(Work order): Each line of the material holding the word "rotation" must be identified and copied.

(Exercise data):
________________________

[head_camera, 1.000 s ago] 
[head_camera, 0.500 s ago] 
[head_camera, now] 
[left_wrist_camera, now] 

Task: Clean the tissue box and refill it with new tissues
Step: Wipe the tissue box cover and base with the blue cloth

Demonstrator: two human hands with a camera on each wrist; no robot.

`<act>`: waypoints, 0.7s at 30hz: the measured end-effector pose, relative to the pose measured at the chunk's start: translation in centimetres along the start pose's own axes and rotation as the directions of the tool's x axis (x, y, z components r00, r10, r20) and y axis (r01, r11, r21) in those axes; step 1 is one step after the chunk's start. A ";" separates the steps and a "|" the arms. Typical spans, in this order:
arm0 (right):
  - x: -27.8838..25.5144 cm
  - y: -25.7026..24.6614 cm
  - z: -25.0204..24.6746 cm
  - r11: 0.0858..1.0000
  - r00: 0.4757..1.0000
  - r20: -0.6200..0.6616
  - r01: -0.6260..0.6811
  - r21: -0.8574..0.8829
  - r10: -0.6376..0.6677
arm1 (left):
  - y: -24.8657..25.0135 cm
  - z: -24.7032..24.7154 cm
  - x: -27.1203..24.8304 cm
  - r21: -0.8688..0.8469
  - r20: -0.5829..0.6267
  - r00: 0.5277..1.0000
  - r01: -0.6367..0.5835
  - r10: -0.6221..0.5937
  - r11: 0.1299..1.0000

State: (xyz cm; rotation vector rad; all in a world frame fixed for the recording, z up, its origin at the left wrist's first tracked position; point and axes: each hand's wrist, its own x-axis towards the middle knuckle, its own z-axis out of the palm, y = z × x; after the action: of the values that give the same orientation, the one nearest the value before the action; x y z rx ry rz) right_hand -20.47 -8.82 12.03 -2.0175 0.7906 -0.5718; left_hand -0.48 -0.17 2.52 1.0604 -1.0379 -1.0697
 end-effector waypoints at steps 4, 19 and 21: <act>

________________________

(Exercise answer):
`<act>`: waypoints, 0.7s at 30hz: the measured end-effector pose, relative to the pose measured at the chunk's start: translation in centimetres along the start pose's own axes and rotation as the directions of the tool's x axis (x, y, z components r00, r10, r20) and y axis (r01, r11, r21) in those axes; step 1 is one step after the chunk's start. A ";" separates the steps and a "|" the arms. Typical spans, in this order:
State: (xyz cm; rotation vector rad; all in a world frame fixed for the recording, z up, its origin at the left wrist's first tracked position; point and axes: each hand's wrist, its own x-axis towards the middle knuckle, its own z-axis out of the palm, y = z × x; after the action: of the values that give the same orientation, the one nearest the value before the action; x y z rx ry rz) right_hand -20.47 -8.82 12.03 -2.0175 0.7906 -0.5718; left_hand -0.48 -0.17 2.52 1.0604 -1.0379 -1.0697

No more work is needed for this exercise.